## REQUIRED WORK
Extract, exactly and without pictures, every line from the one that includes "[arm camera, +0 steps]" through the final line of the material below.

### DATA SECTION

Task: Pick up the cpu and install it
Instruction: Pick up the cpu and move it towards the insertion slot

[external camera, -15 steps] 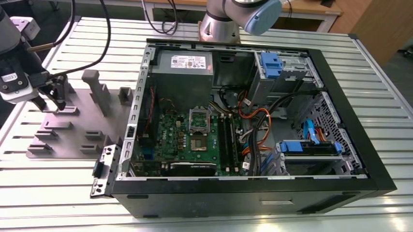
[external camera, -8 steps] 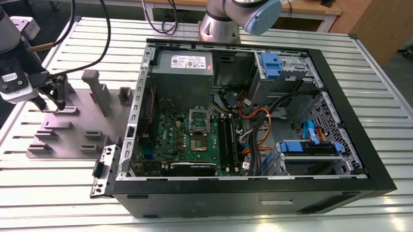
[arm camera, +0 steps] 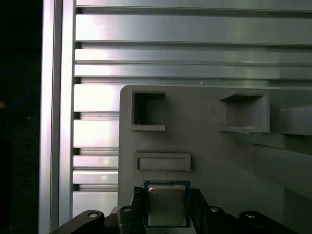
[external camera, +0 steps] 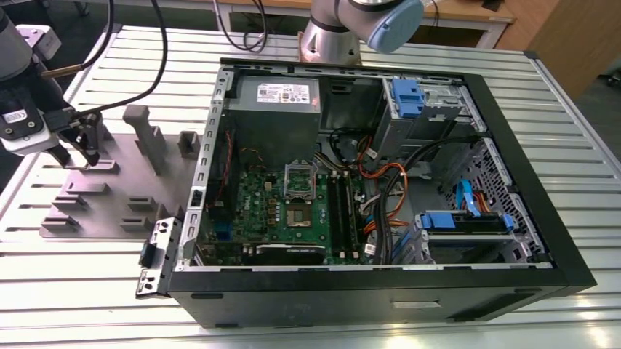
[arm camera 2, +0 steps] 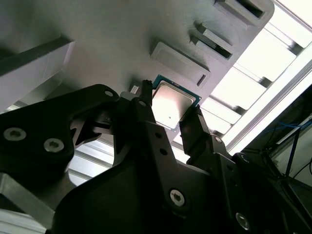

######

## RESPONSE
[arm camera, +0 steps] 
[external camera, +0 steps] 
[arm camera 2, +0 steps] 

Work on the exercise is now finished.